The leibniz rule states that if two functions f(x) and g(x) are differentiable n times individually, then their product f(x).g(x) is also differentiable n times. The Leibniz Rule generalizes the product rule of differentiation. The generalized expression for the leibniz rule for the nth derivative of two functions is \((f(x).g(x))^n = \sum^nC_rf^{(n - r)}(x).g^r(x)\).
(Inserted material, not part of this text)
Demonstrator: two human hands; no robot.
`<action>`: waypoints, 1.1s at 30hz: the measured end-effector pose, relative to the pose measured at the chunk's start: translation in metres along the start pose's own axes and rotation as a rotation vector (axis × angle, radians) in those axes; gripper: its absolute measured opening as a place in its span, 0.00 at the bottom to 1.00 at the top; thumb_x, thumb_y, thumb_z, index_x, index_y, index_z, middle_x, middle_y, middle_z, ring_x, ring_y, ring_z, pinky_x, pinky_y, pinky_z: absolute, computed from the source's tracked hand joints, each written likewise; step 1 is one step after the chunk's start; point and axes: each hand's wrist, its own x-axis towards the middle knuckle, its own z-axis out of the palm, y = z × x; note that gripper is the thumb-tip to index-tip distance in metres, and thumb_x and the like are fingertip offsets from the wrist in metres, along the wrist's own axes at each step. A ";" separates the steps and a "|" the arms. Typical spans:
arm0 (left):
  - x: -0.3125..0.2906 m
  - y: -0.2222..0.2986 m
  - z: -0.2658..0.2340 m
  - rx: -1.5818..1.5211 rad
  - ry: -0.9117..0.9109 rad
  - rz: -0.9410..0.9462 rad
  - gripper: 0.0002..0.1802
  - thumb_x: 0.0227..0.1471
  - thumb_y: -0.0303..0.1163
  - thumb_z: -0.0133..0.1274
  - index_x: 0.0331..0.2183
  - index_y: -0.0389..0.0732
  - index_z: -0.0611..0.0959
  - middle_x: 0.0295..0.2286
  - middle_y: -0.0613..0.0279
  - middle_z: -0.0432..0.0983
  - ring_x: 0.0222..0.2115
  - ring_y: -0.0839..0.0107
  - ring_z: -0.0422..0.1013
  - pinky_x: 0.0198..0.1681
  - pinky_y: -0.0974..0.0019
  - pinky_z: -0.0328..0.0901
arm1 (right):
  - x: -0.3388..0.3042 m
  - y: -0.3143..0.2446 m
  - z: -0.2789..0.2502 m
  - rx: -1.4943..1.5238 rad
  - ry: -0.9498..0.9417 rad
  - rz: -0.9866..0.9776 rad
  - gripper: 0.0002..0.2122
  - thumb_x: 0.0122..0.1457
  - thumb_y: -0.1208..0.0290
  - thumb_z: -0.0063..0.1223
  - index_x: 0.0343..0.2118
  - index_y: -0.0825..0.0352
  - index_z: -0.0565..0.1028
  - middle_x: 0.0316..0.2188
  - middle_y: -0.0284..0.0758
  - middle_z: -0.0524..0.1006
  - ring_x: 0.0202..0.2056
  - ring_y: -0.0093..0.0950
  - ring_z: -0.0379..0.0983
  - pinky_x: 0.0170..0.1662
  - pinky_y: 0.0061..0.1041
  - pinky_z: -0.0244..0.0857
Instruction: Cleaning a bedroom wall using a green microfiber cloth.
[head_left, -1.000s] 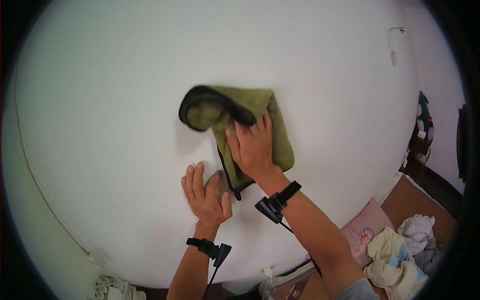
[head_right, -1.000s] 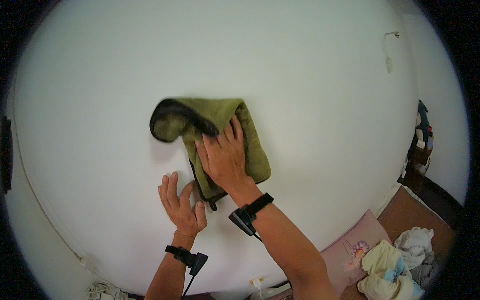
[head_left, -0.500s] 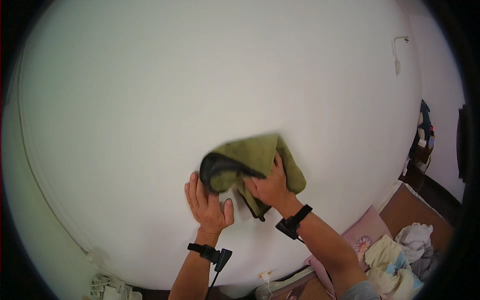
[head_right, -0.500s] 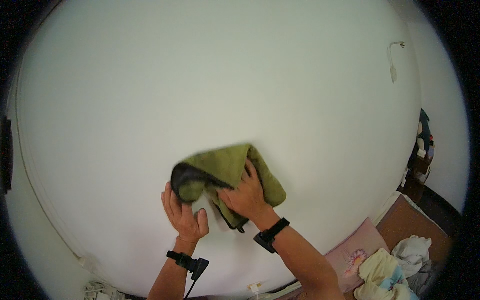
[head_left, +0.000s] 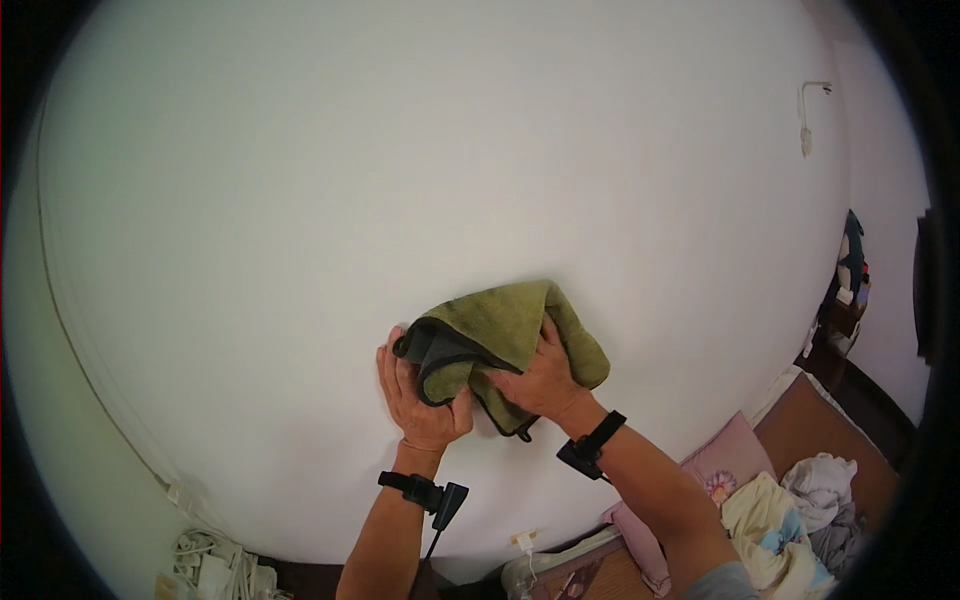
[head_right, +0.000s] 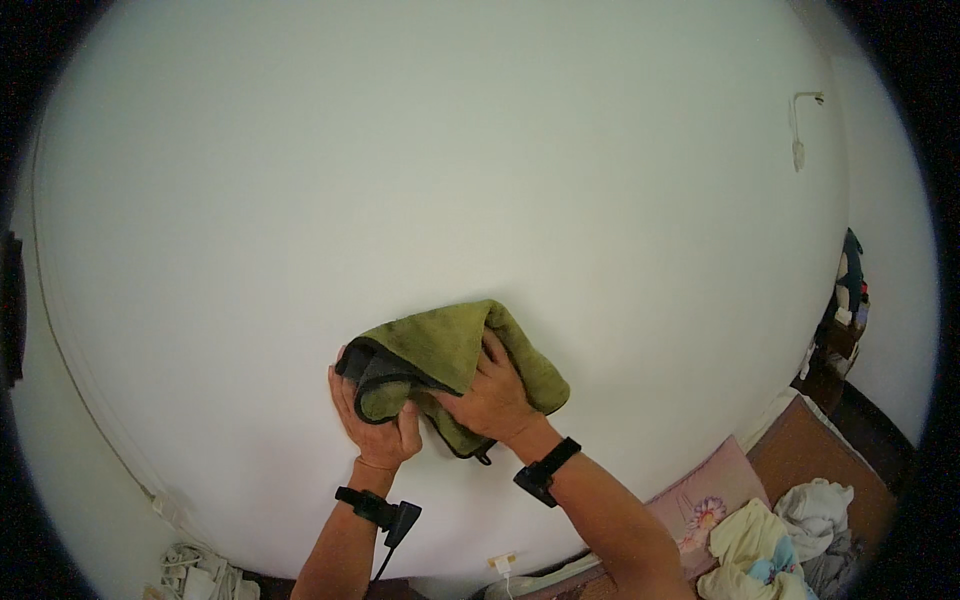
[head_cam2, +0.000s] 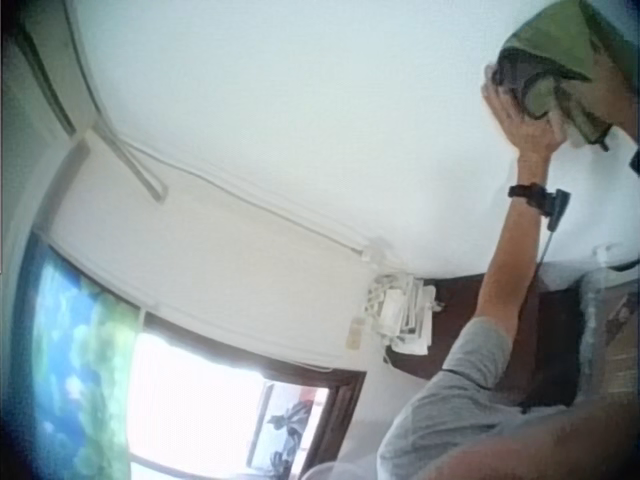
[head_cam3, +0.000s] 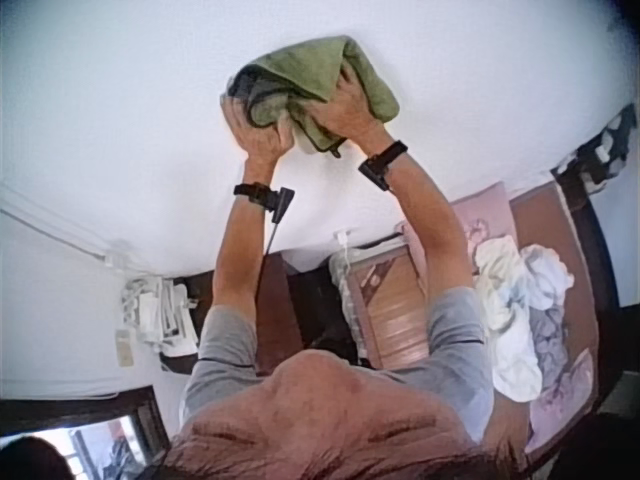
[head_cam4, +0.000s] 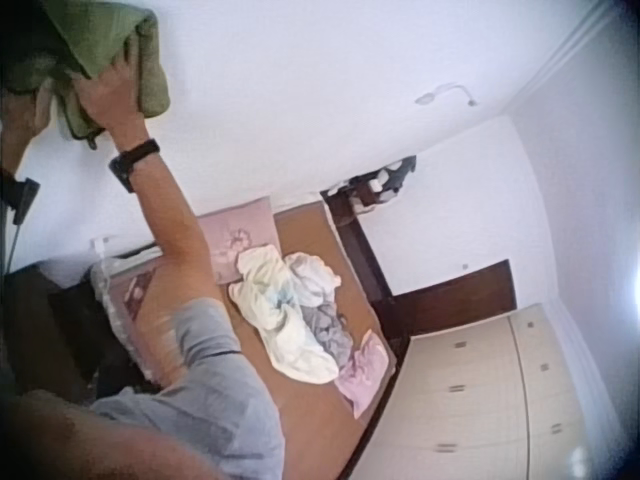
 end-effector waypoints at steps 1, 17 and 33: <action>-0.002 -0.002 0.001 0.000 0.024 0.013 0.25 0.57 0.43 0.51 0.47 0.33 0.81 0.58 0.40 0.70 0.63 0.40 0.62 0.67 0.37 0.53 | 0.001 0.002 -0.002 0.028 -0.025 -0.015 0.20 0.59 0.64 0.64 0.52 0.66 0.79 0.54 0.44 0.77 0.58 0.45 0.71 0.66 0.57 0.57; 0.010 0.007 -0.006 -0.016 0.004 0.078 0.25 0.61 0.42 0.47 0.50 0.34 0.82 0.61 0.43 0.69 0.65 0.43 0.60 0.68 0.41 0.51 | -0.094 0.010 0.004 -0.222 0.079 0.311 0.22 0.59 0.76 0.51 0.54 0.83 0.72 0.51 0.62 0.73 0.51 0.63 0.69 0.60 0.55 0.60; 0.013 -0.031 0.013 0.065 0.139 0.448 0.14 0.48 0.23 0.53 0.40 0.36 0.81 0.55 0.39 0.73 0.61 0.39 0.65 0.65 0.37 0.57 | -0.044 0.018 0.005 -0.373 0.387 0.083 0.12 0.67 0.70 0.53 0.48 0.72 0.73 0.41 0.54 0.73 0.44 0.56 0.66 0.48 0.53 0.58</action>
How Do We Use Leibniz Rule?

The generalized formula of leibniz rule \((f(x).g(x))^n = \sum^nC_rf^{(n - r)}(x).g^r(x)\) can be simplified to find the first derivative of the product of two functions as (f(x).g(x))' = f'(x).g(x) + f(x).g'(x), and the second derivative of the product of two functions as (f(x).g(x))'' = f''(x).g(x) + 2f'(x).g'(x) + f(x).g'(x). The leibniz rule can be used for the product of two or more functions, and for n derivatives of the product of the functions.

Why Do We Use Leibniz Rule?

The leibniz rule is used to find the first, second or the derivative of the product of two or more functions. The leibniz rule for the first derivative of the product of two functions is (f(x).g(x))' = f'(x).g(x) + f(x).g'(x), and the leibniz rule for the second derivative of the product of two functions is (f(x).g(x))'' = f''(x).g(x) + 2f'(x).g'(x) + f(x).g'(x).

What Is Leibniz Rule For the First Derivative of Two Functions?

The leibniz rule for the first derivative of the product of the functions f(x) and g(x) is (f(x).g(x))' = f'(x).g(x) + f(x).g'(x) or \(\dfrac{d}{dx}.f(x).g(x) = g(x).\dfrac{d}{dx}.f(x) + f(x).\dfrac{d}{dx}.g(x)\), or \(\dfrac{d}{dx}.f(x).g(x) = g(x).\dfrac{d}{dx}.f(x) + f(x).\dfrac{d}{dx}.g(x)\).

What Is Leibniz Rule For the Second Derivative of Two Functions?

The leibniz rule for the second derivative of the product of the functions f(x) and g(x) is (f(x).g(x))'' = f''(x).g(x) + 2f'(x).g'(x) + f(x).g'(x), or \(\dfrac{d^2}{dx^2}.f(x).g(x) = g(x).\dfrac{d^2}{dx^2}.f(x) + 2\dfrac{d}{dx}.f(x).\dfrac{d}{dx}.g(x)+f(x).\dfrac{d^2}{dx^2}.g(x)\).